Sans crier gare, la dame sort un couteau. Bientôt maman, Chimène se raidit un instant, craignant pour la vie de son enfant. Mais ce n'est que les liens de son plastron qui sont tranchés.
Leçon faite, la brune baisse les yeux, honteuse de ce qu'elle s'apprêtait à faire.


Vous avez raison, mais je me dois de combattre, de servir mon royaume, de l'honorer.

Beau discours sans nul doute, même si la jeune Trente commence à douter de ses paroles. Depuis qu'elle était enceinte, elle avait remis certaines choses en question.

Les deux jeunes femmes s'observent longuement. Ses yeux de lynx, observant tout, sa démarche souple et silencieuse...tout en elle indiquait qu'elle était également une soldate, ou du moins, une combattante.

Demat, je suis Chimène de Beaumanoir, bretonne. Je puis vous assurer que mon mari voudrait plus que tout être auprès de moi, il respecte simplement mes choix.

Mais vous avez raison, je devrais...

Sans se douter de ce qu'il se passait, une douleur lancinante se fit sentir dans son ventre telle un coup d'estoc bien placé. Elle tomba à genoux et serra son ventre dans ses bras tellement la douleur était atroce.
Quelques secondes plus tard, plus rien. Se demandant ce qu'il venait de se passer, la jeune femme se releva et s'excusa.

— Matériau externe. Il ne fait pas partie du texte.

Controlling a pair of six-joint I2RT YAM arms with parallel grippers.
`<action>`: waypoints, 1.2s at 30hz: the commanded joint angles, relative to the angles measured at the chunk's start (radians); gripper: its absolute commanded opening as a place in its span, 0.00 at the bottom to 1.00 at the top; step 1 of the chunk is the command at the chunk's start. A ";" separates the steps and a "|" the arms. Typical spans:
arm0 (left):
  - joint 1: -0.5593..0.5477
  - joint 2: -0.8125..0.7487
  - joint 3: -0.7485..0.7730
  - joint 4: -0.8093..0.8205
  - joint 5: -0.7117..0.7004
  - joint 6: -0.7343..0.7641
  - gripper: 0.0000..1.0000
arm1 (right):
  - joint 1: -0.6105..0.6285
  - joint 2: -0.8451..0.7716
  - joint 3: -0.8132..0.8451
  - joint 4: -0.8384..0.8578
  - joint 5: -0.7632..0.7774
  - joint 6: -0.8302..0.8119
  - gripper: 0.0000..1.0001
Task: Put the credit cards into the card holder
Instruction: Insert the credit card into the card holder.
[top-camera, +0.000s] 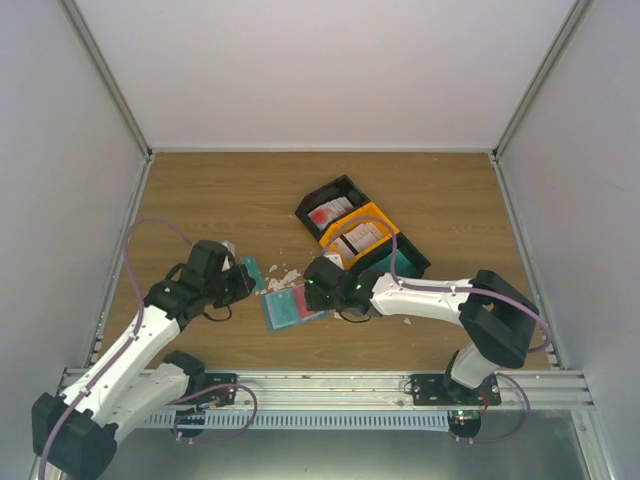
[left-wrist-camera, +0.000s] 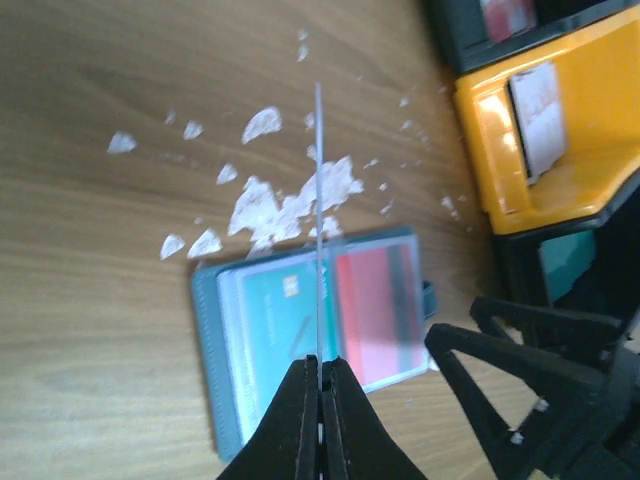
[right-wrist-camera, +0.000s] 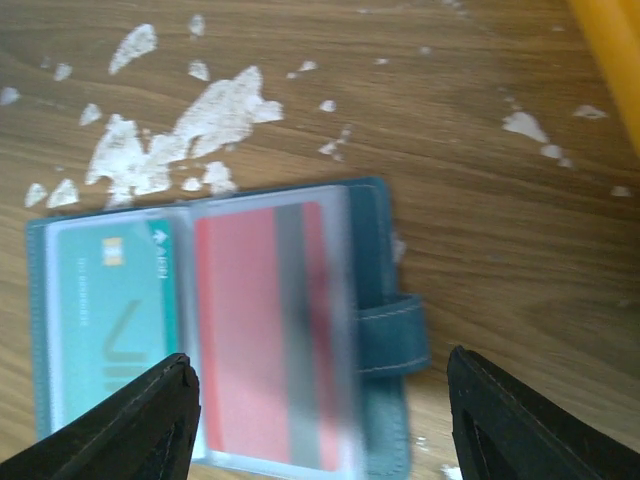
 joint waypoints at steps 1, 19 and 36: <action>0.005 0.024 0.049 0.093 0.020 0.083 0.00 | -0.029 -0.042 -0.032 -0.028 0.058 -0.022 0.68; 0.003 0.009 -0.274 0.507 0.351 -0.003 0.00 | -0.051 0.089 -0.013 -0.007 -0.077 -0.100 0.49; -0.098 -0.106 -0.499 0.742 0.262 -0.187 0.00 | -0.016 0.041 -0.168 0.041 -0.074 0.140 0.34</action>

Veuillez m'excuser, je ne sais pas ce qui m'a pris.

Le regard auparavant furieux de l'écossaise se faisait maintenant inquiet.
Charlyelle
Elle couvrit la main de la Bretonne de la sienne, un instant.

"- Cela s'appelle une contraction ce que vous venez d'avoir. Et ça signifie que le terme est proche. Et elles vont s'accentuer de plus en plus jusqu'à ce que vous perdiez les eaux. Et ce sera alors le moment de la naissance. Sauf que si vous perdez les eaux au beau milieu d'un combat, vous comptez faire comment ? C'est bien beau tous ces discours sur sa patrie, son royaume, son honneur, blablatez tant que vous voudrez mais vous n'aurez plus que vos yeux pour pleurer quand vous accoucherez d'un enfant mort-né."

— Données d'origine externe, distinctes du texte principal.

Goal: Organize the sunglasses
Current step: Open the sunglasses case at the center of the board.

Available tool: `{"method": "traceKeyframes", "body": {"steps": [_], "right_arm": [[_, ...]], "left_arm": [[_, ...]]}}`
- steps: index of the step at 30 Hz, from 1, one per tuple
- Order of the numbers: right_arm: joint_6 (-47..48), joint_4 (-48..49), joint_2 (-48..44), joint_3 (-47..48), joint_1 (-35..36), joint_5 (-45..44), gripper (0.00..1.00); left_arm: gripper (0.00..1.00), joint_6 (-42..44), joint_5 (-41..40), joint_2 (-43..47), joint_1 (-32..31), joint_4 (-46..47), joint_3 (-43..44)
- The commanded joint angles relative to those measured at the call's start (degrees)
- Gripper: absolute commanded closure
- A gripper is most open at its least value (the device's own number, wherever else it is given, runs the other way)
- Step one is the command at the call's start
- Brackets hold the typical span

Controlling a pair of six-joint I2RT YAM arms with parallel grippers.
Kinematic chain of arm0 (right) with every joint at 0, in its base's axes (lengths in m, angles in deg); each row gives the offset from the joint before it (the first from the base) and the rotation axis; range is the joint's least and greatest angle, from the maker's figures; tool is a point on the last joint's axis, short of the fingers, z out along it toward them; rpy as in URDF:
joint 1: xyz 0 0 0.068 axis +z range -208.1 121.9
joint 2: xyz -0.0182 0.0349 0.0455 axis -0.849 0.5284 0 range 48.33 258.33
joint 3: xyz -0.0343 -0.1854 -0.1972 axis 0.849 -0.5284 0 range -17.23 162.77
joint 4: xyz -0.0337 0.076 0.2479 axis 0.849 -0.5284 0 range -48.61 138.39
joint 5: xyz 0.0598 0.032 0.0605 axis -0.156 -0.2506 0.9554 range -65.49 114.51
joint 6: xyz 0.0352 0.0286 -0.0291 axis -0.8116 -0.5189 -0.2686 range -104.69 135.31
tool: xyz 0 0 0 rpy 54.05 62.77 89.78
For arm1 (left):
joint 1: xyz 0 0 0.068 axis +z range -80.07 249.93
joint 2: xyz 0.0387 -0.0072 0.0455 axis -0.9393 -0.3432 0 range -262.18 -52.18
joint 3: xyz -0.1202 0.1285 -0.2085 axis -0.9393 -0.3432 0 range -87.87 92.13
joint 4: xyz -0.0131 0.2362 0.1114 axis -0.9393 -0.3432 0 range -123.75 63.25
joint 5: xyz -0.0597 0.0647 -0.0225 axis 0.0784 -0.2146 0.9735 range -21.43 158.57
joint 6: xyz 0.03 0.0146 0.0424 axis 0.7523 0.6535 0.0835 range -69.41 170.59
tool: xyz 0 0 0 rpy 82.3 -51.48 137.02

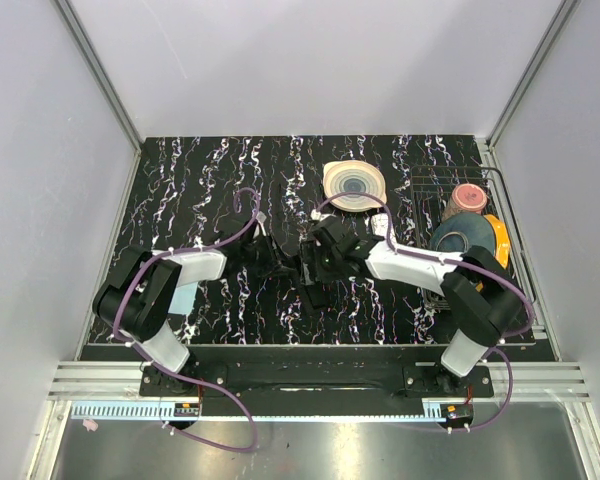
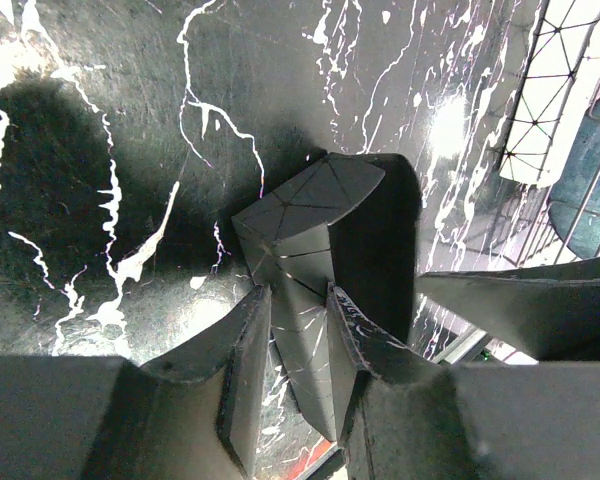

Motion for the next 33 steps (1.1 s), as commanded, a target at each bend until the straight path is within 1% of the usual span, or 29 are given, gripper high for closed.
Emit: {"method": "traceKeyframes", "body": {"steps": [1, 5, 8, 9, 11, 12, 13, 15, 16, 18, 19, 22, 25, 26, 27, 28, 29, 30, 32, 33], "right_arm": [[1.41, -3.12, -5.38, -0.78, -2.04, -4.53, 0.25], [2.03, -4.88, -4.95, -0.51, -3.01, -5.58, 0.26], [1.77, -5.76, -5.29, -1.12, -3.45, -6.54, 0.32], [1.51, -5.93, -5.56, -1.65, -3.63, -6.81, 0.37], [1.24, -6.11, -5.82, -1.92, -4.16, -7.16, 0.41], [1.15, -6.20, -6.00, -2.00, -4.24, -7.51, 0.46], [1.06, -6.29, -6.17, -2.09, -4.33, -7.60, 0.46], [1.07, -6.20, -6.09, -1.31, -4.42, -7.52, 0.54], [1.06, -6.29, -5.91, -1.13, -4.42, -7.25, 0.57], [1.33, -6.20, -4.95, -0.16, -4.42, -6.38, 0.59], [1.41, -6.11, -4.51, 0.10, -4.51, -5.94, 0.60], [2.12, -5.24, -2.23, 0.89, -4.77, -3.04, 0.60], [2.38, -4.79, 0.06, 1.51, -4.95, -2.15, 0.60], [2.47, -4.79, 0.68, 1.77, -5.12, -0.50, 0.61], [2.47, -4.62, 0.86, 1.77, -5.38, -0.05, 0.64], [2.47, -4.53, 0.94, 1.95, -5.47, 0.56, 0.70], [2.38, -4.62, 1.03, 2.12, -5.47, 0.66, 0.78], [1.95, -4.62, 1.03, 2.13, -5.56, 0.57, 0.83], [-0.41, -4.71, 0.25, 1.69, -5.65, -0.48, 0.92], [-1.91, -4.62, -0.19, 1.34, -5.65, -1.27, 1.00]], "left_arm": [[0.68, 4.54, -9.32, -3.65, 0.07, -10.38, -0.63], [0.68, 4.80, -9.23, -3.91, 0.07, -10.73, 0.07], [0.68, 5.15, -9.49, -3.91, 0.07, -11.61, 0.77], [0.68, 5.24, -9.49, -3.91, 0.07, -11.78, 0.86], [0.68, 5.59, -9.41, -3.74, 0.07, -12.05, 1.56], [0.68, 5.68, -9.40, -3.48, 0.07, -12.40, 1.74], [0.68, 5.86, -9.40, -3.47, 0.07, -12.49, 2.00], [0.67, 6.64, -8.88, -2.69, -0.01, -12.58, 2.62], [0.66, 6.82, -8.96, -2.42, 0.07, -12.75, 2.88], [0.63, 7.96, -8.88, -1.55, -0.02, -12.93, 3.93], [0.60, 8.23, -8.79, -1.28, 0.07, -13.02, 4.29], [0.55, 9.28, -8.35, -0.75, -0.02, -13.72, 5.96], [0.48, 9.64, -8.35, -0.05, -0.02, -14.60, 7.19], [0.44, 9.90, -8.96, 0.13, -0.02, -14.95, 7.45], [0.42, 10.34, -9.40, 0.91, -0.02, -16.26, 7.72], [0.39, 10.43, -9.84, 1.36, 0.16, -16.88, 8.24], [0.36, 10.52, -10.80, 1.79, 0.16, -17.58, 8.42], [0.32, 10.78, -11.42, 3.02, 0.25, -19.07, 8.68], [0.29, 10.78, -13.00, 5.30, 0.68, -20.39, 9.30], [0.28, 10.52, -13.53, 6.19, 1.12, -21.88, 9.47]]}}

Oui elle se fait volontairement dure l'Ecossaise mais pourtant, les deux celtiques savent ce qu'il en est.
Tirant sur la sacoche de cuir qu'elle porte en bandoulière, elle en extrait une petite fiole dans laquelle se trouve des fleurs séchées de framboisier soigneusement pulvérisée. Elle la lui tend.

"- Faites vous une tisane avec ça, au moins ça permettra de détendre votre utérus et ralentir les contractions. J'dis pas que le travail se fera pas, mais il se fera plus lentement. Bon j'garantis rien si cette nuit vous vous faites amocher, j'risque d'avoir du boulot avec vous !"

Elle tapote un brin plus conciliante, le bras de la bretonne.

"- Si vous avez besoin je serais pas bien loin. Je reste dans le coin. Je suis ce qu'on appelle par chez vous, une druidesse. Mais j'dentelles la chair aussi. J'ai cessé de le faire dans le mauvais terme, mais dans l'bon terme, je le fais toujours quand on me demande ou qu'il y a personne de compétent sous la main. J'ai pas l'air comme ça mais des crevettes et leurs mères, j'en ai aidé quelques uns."

Le sourire est ironique mais le regard franc. Elle n'a aucune intention de lui raconter sa vie, et encore moins de se rapprocher des gens auprès de qui elle vivote tout de même en ce moment. Puis la donzelle là, ça ressemble à du militaire pur cru et Charlyelle a toujours eu du mal à comprendre pourquoi des femmes qui portent la vie en elle foncent sur les champs de bataille.